There is nothing unreasonable in such a theory. If we believe, as a tenet of Christian philosophy, that the divine Logos was indeed “ that true light which lighteth every man that Cometh into the world,” then it may well be that the diffused glow of the sunrise of truth reached many a spirit on which its direct rays never fell ; more especially while the light yet lay level, and the orb was hardly lifted above the world’s horizon.

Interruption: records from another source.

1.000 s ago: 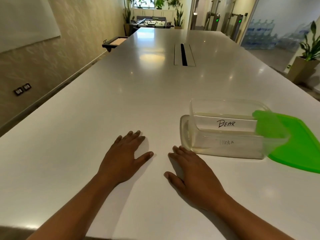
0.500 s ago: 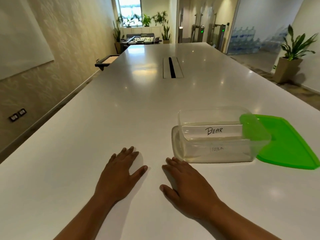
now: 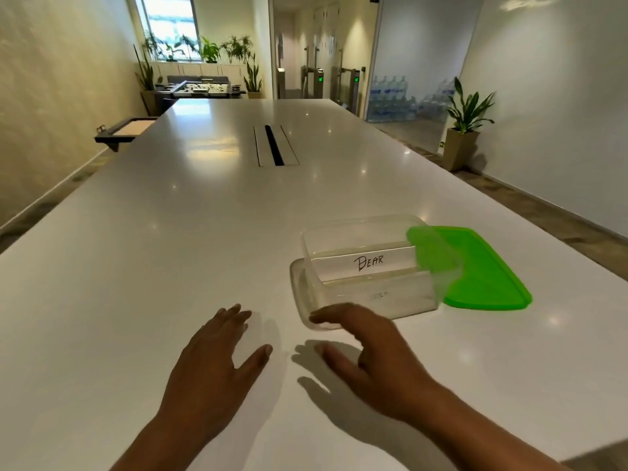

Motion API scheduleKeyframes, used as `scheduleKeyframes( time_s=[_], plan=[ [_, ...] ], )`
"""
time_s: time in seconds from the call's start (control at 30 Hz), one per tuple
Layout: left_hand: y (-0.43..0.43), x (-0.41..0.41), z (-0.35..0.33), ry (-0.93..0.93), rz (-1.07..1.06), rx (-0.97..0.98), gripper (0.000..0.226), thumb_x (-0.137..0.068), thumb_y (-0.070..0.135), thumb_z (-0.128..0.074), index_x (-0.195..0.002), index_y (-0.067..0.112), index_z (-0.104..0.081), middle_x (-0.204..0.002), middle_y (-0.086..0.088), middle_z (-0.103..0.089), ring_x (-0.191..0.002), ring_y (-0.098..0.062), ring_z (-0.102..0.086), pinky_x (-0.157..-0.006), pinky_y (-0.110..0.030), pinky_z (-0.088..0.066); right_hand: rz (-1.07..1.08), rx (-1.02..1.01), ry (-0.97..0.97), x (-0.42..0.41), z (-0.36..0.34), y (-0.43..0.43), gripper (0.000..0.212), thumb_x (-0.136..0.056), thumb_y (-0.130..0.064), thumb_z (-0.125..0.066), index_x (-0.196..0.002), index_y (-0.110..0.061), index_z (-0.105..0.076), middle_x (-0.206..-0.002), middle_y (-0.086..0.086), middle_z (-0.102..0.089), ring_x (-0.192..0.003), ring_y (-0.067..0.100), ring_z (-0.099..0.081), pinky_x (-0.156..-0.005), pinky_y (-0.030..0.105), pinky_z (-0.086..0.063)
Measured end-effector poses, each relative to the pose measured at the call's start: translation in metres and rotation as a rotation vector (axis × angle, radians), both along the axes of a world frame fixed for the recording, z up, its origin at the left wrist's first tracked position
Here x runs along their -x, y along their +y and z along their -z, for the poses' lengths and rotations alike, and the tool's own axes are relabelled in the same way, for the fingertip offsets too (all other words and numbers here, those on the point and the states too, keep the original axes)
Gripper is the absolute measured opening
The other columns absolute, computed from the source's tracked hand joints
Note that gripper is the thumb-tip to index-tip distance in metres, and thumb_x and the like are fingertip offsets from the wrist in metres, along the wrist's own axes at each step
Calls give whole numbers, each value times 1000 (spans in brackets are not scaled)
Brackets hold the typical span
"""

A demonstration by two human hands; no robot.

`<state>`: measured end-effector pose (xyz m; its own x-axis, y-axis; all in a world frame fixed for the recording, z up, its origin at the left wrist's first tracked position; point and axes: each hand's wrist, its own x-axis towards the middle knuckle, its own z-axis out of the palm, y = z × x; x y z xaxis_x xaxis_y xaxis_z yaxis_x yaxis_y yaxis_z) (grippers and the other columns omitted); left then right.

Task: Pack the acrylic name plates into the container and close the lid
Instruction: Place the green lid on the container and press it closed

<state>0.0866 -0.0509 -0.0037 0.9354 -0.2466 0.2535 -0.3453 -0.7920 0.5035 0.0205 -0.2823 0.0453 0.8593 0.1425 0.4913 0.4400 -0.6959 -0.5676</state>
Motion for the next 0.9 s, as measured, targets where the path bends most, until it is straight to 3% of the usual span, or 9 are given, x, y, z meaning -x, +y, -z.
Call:
scheduleKeyframes(
  time_s=[0.1,0.2,0.3,0.4,0.47,0.57,0.73,0.9],
  plan=[
    [-18,-6,-10,-34,21,93,52,-89,48,-57,-138,34,-47,-148,17,-41,-140,-5,-31,-109,-30,-30,30,-110,-156,-3,-28,-24,18,-88,-9,-63,-101,-17,-72,-98,-9,-70,-94,3,-65,-82,19,-47],
    [-34,-18,-12,-31,39,212,45,-91,38,-59,-135,30,-51,-145,11,-47,-127,-1,-44,-104,-26,-34,111,-244,-221,-10,-50,-59,20,-87,-4,-59,-97,-15,-72,-92,-6,-73,-88,4,-68,-79,19,-50],
    [-50,-29,-7,-28,0,245,39,-94,27,-58,-132,26,-54,-141,7,-51,-123,-4,-49,-104,-32,-40,208,-364,-236,-16,-62,-102,20,-91,1,-57,-97,-13,-71,-87,-2,-73,-83,8,-69,-77,18,-51],
    [-63,-39,5,-14,-66,126,38,-94,14,-58,-132,14,-58,-144,-4,-52,-136,-20,-43,-112,-41,-34,368,-331,-205,-25,-59,-147,21,-90,-1,-59,-96,-15,-72,-86,0,-73,-81,12,-68,-76,22,-51],
    [-66,-42,12,18,-92,49,40,-95,17,-56,-135,13,-55,-147,-5,-48,-140,-22,-36,-115,-43,-27,455,-320,-144,-32,-47,-172,19,-90,-4,-61,-93,-18,-73,-86,1,-73,-78,12,-68,-74,25,-52],
    [-67,-44,19,17,-102,-35,42,-97,26,-52,-137,14,-53,-149,-2,-45,-141,-20,-33,-116,-42,-21,537,-218,-11,-39,-20,-202,16,-86,-6,-67,-90,-19,-73,-87,0,-74,-68,6,-64,-65,14,-48],
    [-67,-46,20,3,-109,-90,42,-96,29,-51,-134,12,-55,-147,-2,-47,-140,-21,-36,-114,-43,-24,564,44,234,-47,18,-230,18,-77,-23,-79,-94,-22,-74,-85,-7,-66,-72,9,-57,-65,18,-35],
    [-69,-45,17,-3,-119,-109,42,-95,28,-53,-132,10,-57,-145,-4,-50,-138,-22,-39,-112,-46,-30,500,71,325,-43,30,-235,17,-73,-34,-80,-87,-31,-72,-84,-12,-66,-74,4,-58,-66,23,-44]
  ],
)
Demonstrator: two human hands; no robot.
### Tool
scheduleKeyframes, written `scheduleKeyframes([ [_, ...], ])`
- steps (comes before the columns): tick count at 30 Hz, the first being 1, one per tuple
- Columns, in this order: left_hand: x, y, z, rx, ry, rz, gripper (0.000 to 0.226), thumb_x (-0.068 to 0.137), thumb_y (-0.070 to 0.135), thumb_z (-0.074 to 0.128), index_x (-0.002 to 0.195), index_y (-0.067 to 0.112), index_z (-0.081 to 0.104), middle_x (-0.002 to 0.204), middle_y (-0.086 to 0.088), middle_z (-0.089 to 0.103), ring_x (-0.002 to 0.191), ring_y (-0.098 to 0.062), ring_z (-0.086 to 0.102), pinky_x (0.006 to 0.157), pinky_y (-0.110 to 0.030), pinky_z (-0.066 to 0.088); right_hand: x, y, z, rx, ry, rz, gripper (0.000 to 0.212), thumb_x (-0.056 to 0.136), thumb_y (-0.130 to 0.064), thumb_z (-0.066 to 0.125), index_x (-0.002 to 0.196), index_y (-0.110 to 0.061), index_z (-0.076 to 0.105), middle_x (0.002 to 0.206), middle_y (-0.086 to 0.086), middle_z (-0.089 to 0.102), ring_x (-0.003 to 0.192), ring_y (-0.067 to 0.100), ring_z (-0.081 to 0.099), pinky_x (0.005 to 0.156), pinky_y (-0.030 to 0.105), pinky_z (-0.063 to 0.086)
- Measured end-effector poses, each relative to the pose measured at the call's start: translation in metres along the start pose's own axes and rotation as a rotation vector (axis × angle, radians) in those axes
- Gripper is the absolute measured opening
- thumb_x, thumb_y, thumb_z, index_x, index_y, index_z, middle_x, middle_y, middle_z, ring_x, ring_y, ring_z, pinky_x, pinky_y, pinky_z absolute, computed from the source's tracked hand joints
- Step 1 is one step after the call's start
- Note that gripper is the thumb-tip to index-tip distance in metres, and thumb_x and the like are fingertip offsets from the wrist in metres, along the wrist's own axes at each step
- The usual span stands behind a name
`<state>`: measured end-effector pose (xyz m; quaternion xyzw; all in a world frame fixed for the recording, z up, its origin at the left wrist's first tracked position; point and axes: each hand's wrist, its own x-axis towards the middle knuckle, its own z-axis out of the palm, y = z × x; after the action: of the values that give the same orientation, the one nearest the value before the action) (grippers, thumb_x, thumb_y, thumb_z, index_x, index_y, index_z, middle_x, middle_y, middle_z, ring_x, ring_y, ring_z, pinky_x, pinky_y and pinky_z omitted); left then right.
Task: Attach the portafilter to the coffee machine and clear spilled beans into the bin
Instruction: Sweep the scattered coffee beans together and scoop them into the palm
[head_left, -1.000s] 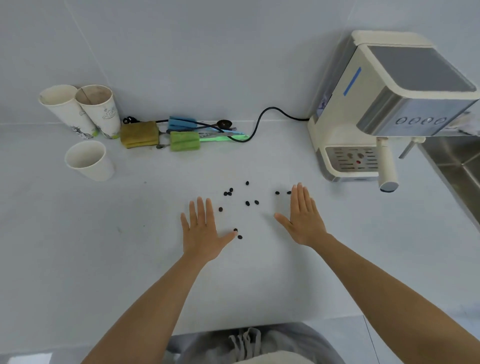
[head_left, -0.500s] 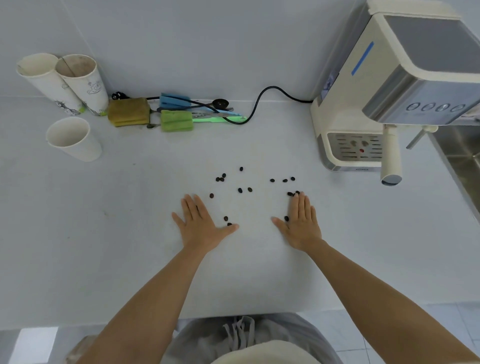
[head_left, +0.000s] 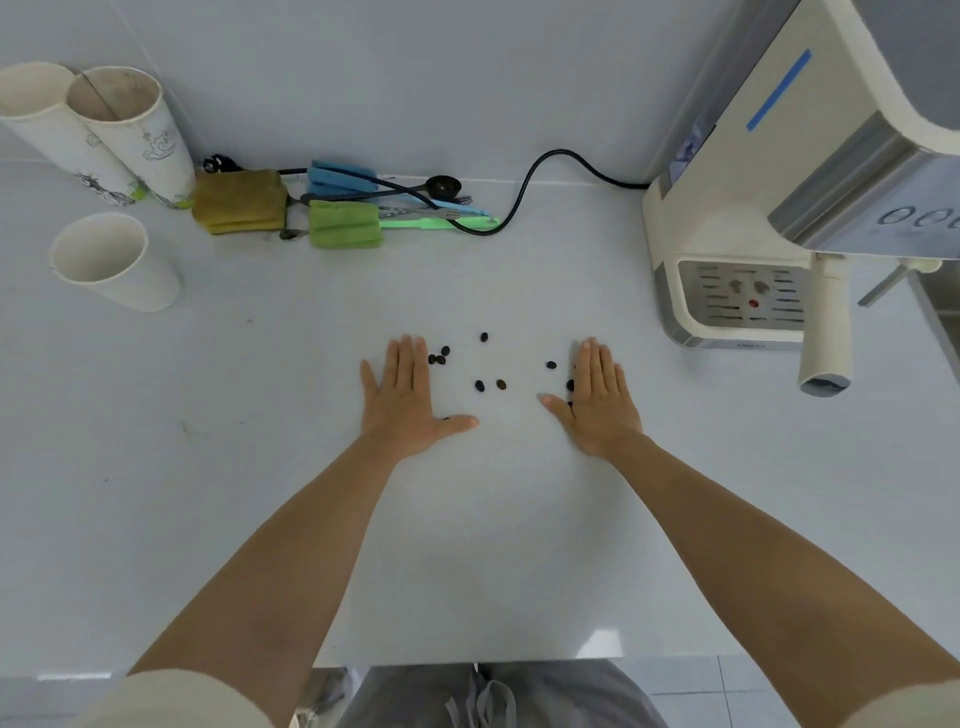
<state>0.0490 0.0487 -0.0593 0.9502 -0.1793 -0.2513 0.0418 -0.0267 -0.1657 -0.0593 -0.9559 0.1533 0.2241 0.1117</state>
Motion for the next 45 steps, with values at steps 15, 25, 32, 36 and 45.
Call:
scheduleKeyframes([
  [15,0.052,0.016,-0.017,0.110,0.051,0.372,0.108,0.076,0.071,0.040,0.147,0.008,-0.013,0.159,-0.002,-0.009,0.146,-0.015,-0.011,0.117,-0.042,-0.010,0.048,-0.044,-0.014,-0.109,-0.049,-0.352,0.075,0.097,-0.050,0.023,0.146,-0.011,-0.016,0.157,0.003,-0.019,0.144,0.020,-0.021,0.117,0.035,-0.012],
  [25,0.027,0.018,-0.004,-0.005,0.048,0.374,0.099,0.084,0.060,0.042,0.146,0.005,-0.012,0.159,-0.004,-0.006,0.146,-0.015,-0.009,0.118,-0.037,-0.009,0.038,-0.055,-0.004,-0.149,-0.069,-0.447,0.067,0.096,-0.048,0.010,0.145,-0.012,-0.017,0.157,0.000,-0.019,0.143,0.020,-0.021,0.118,0.036,-0.011],
  [32,-0.006,0.016,0.005,-0.053,0.032,0.358,0.100,0.084,0.057,0.046,0.145,0.005,-0.014,0.159,-0.003,-0.009,0.146,-0.014,-0.011,0.116,-0.030,-0.012,0.012,-0.060,0.011,-0.100,-0.050,-0.517,0.082,0.061,-0.061,-0.023,0.130,-0.017,-0.028,0.138,-0.006,-0.033,0.129,0.010,-0.032,0.114,0.032,-0.016],
  [36,-0.018,0.014,0.009,-0.115,0.009,0.324,0.101,0.083,0.056,0.049,0.146,0.005,-0.012,0.159,-0.003,-0.009,0.146,-0.013,-0.010,0.116,-0.028,-0.010,0.004,-0.064,0.017,-0.048,-0.061,-0.522,0.083,0.075,-0.066,-0.009,0.137,-0.013,-0.025,0.147,-0.003,-0.028,0.133,0.009,-0.030,0.116,0.031,-0.015],
  [45,-0.048,0.007,-0.006,-1.224,0.112,-0.163,0.055,0.091,0.019,0.053,0.141,0.012,0.034,0.149,-0.003,0.037,0.135,-0.015,0.036,0.111,-0.027,0.025,-0.003,-0.061,0.013,0.060,0.190,-0.598,0.082,0.084,-0.057,0.035,0.147,-0.006,0.020,0.153,0.012,0.027,0.140,0.028,0.026,0.117,0.037,0.018],
])
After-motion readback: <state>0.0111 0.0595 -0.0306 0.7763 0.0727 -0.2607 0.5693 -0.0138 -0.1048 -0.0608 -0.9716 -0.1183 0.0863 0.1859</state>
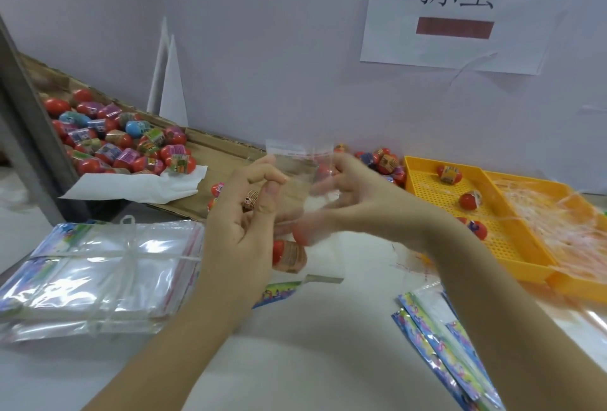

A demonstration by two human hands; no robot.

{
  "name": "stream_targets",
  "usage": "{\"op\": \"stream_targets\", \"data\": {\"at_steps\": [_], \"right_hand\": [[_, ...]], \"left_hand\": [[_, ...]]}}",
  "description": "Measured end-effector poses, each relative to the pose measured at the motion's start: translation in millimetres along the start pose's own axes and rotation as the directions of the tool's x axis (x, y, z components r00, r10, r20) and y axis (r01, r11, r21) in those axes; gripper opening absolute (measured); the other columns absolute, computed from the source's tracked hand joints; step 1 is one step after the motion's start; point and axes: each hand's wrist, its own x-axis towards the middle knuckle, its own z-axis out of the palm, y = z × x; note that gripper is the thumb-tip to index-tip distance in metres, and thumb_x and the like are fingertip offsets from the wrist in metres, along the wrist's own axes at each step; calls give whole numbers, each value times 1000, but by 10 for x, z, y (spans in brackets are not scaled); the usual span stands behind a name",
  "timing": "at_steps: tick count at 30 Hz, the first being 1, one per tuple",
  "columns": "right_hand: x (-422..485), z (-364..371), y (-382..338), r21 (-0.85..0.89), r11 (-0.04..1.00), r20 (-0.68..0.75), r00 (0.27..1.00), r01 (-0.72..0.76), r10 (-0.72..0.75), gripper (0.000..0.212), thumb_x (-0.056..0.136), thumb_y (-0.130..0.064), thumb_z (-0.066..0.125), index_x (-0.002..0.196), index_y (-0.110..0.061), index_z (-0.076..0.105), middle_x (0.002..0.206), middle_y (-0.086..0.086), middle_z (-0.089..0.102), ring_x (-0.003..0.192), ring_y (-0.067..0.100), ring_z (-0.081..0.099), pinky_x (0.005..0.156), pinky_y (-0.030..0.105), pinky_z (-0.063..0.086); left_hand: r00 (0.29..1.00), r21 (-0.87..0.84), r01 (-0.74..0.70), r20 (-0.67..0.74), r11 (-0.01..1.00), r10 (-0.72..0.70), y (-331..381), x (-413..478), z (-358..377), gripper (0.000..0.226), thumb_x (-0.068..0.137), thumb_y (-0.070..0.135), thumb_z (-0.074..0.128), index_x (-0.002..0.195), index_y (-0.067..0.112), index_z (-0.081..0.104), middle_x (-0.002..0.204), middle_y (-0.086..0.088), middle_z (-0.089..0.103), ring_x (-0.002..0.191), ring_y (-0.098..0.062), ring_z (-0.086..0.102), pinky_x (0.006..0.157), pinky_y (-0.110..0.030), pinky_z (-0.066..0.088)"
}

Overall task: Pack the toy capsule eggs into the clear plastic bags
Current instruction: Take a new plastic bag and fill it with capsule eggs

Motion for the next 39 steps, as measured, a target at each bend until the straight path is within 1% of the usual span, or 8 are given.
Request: {"op": "stream_targets", "data": {"at_steps": [4,9,16,19,23,29,35,39], "right_hand": [[56,124,31,267,956,-24,992,124,-122,31,63,-26,78,93,-18,73,84,8,74,74,20,70,66,34,59],[102,155,28,450,854,-265,952,262,-152,21,60,-14,77,80,-10,73,70,7,72,64,20,69,64,30,58],[305,29,112,533,808,-419,908,251,-6,50,72,-45,76,113,-21,62,89,-1,73,80,18,69,72,34,57],[583,-166,350,240,969,-602,792,55,104,33,93,-29,61,125,-21,60,108,-3,68,83,8,65,64,18,52],[804,-116,783,-424,882,-413,911,-206,14,50,92,-22,60,140,-23,47,139,5,52,112,21,56,88,22,46],[910,63,875,-579,772,-460,887,-262,-45,33,89,-38,61,119,-23,58,119,4,54,110,26,49,93,44,42],[664,-108,408,272,935,-770,634,226,70,27,82,-31,74,99,-21,57,98,3,66,75,10,64,60,22,51],[283,-309,-75,305,816,-669,721,490,-183,39,64,-39,79,96,-19,65,85,2,71,60,14,63,52,25,53]], "left_hand": [[995,-38,29,-92,999,-32,10,40,-38,19,94,24,59,110,35,57,120,-3,61,106,-23,66,80,-38,58],[920,-157,382,157,911,-359,-29,103,-81,87,50,37,88,128,30,50,111,6,70,91,-8,72,66,-18,56],[816,-286,577,161,765,-555,-200,140,-88,49,36,42,87,80,21,79,83,-11,76,73,-22,74,59,-30,58],[834,-260,548,101,795,-542,-240,161,-133,45,35,47,86,76,29,80,84,-3,77,78,-19,71,71,-31,58],[841,-307,539,135,784,-525,-239,167,-121,46,35,37,89,80,35,78,81,-2,75,73,-20,68,67,-30,60],[839,-359,539,153,762,-522,-238,167,-129,50,39,31,89,88,32,78,90,-4,77,76,-20,74,60,-28,59],[862,-279,506,143,816,-486,-241,135,-100,57,43,38,84,98,30,74,96,0,77,88,-21,74,77,-35,57],[851,-208,516,238,831,-469,-233,81,-62,55,50,35,89,102,42,71,101,5,76,95,-17,73,75,-27,59]]}}
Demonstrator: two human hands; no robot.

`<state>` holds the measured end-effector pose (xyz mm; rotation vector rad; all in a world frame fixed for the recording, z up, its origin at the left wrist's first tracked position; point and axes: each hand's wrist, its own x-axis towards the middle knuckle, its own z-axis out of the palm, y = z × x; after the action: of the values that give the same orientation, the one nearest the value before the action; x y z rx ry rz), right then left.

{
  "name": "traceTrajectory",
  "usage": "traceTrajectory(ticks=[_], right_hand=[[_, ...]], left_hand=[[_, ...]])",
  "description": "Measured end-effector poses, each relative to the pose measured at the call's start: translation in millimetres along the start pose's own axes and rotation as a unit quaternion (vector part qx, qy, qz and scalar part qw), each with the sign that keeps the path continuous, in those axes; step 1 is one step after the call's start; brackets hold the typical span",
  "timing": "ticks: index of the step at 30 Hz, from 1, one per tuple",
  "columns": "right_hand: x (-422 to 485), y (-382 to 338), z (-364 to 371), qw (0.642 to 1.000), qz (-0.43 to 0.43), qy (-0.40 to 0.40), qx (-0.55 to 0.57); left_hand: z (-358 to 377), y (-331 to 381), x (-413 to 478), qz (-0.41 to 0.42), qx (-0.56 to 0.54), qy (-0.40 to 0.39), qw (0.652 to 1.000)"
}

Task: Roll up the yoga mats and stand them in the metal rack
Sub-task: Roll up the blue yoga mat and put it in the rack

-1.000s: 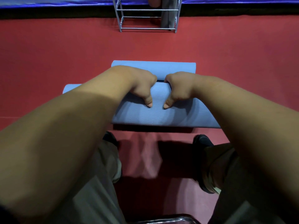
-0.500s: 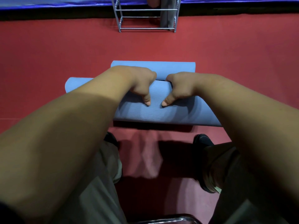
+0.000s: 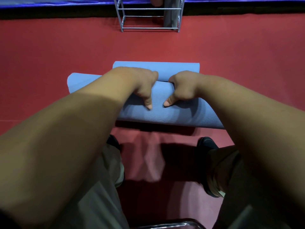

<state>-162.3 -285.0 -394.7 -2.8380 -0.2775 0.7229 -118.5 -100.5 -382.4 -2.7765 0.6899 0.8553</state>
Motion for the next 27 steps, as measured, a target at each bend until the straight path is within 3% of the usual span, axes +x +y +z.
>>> traceTrajectory(ticks=[3, 19, 27], right_hand=[[-1, -1, -1, 1.0, -0.001, -0.002, 0.015], [2, -6, 3, 0.999, 0.012, -0.026, 0.021], [4, -2, 3, 0.996, 0.04, -0.046, 0.059]], left_hand=[[1, -4, 3, 0.014, -0.009, 0.018, 1.0], [-3, 1, 1, 0.002, -0.008, -0.043, 0.999], [4, 8, 3, 0.045, 0.009, 0.037, 0.998]])
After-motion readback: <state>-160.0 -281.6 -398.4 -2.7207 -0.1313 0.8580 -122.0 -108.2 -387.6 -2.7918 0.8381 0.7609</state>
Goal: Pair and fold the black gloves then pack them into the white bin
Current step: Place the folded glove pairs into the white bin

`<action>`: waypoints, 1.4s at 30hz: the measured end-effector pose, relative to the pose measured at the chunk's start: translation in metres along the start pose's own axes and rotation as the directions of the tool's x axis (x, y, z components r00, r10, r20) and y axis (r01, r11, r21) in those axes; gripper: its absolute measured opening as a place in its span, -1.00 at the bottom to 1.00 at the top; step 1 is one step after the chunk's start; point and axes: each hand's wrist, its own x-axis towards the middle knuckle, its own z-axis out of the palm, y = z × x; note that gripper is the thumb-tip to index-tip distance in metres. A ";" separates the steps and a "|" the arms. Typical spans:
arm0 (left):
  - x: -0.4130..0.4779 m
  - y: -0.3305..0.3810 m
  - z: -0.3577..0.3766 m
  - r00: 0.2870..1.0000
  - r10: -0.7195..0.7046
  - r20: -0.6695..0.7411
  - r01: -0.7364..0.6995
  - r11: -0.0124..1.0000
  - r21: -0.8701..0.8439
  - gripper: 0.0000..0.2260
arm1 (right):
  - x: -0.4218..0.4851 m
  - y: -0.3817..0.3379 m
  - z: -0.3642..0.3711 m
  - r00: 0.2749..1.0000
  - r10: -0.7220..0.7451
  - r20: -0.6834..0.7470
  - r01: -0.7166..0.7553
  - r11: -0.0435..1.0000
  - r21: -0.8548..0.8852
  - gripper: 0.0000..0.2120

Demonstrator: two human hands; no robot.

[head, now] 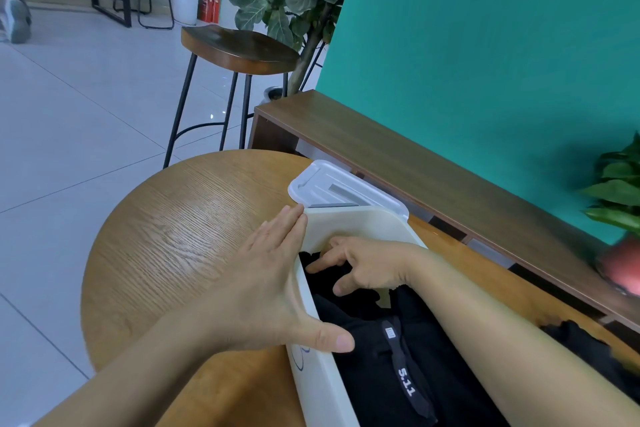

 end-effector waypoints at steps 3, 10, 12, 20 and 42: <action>0.000 0.001 -0.001 1.000 0.013 0.002 -0.013 1.000 0.009 0.33 | 0.001 -0.001 -0.002 1.000 0.014 0.007 -0.014 1.000 0.014 -0.50; 0.001 0.003 -0.003 1.000 0.023 0.001 -0.023 1.000 0.020 0.35 | -0.011 -0.009 -0.009 0.998 0.066 0.003 -0.066 0.997 0.031 -0.50; 0.000 0.003 -0.003 1.000 0.022 -0.002 -0.022 0.999 0.033 0.37 | -0.021 -0.012 -0.014 0.997 0.068 -0.047 -0.065 0.997 0.047 -0.53; 0.000 0.005 -0.014 0.996 0.088 0.008 -0.089 0.985 0.148 0.45 | -0.097 -0.015 -0.013 0.938 0.179 -0.298 -0.095 0.957 0.275 -0.65; -0.015 0.033 0.024 0.988 0.021 -0.155 0.028 0.952 0.305 0.48 | -0.193 -0.032 0.154 0.376 0.661 -0.649 -0.260 0.748 0.611 0.04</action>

That such a solution has been virtually accepted in the central church of Christendom is shown by the habitual coupling in intimate association of certain Christian and pagan names equally illustrious : Gregory and Trajan, Dante and Virgil, St. Thomas and Aristotle, De Maistre and Seneca. And the familiar legend which represents the great Gregory as obtaining of heaven, by his own sore sufferings in the flesh, the release from purgatory of the Emperor Trajan’s soul is but the translation of our theory into the popular language of Christianity, the extension to the unconscious Christian of the communion of saints.

  1. 2Marc-Aurèle et la Fin du Monde Antique. Par ERNEST RENAN. Paris: Calmann Lévy. 1882.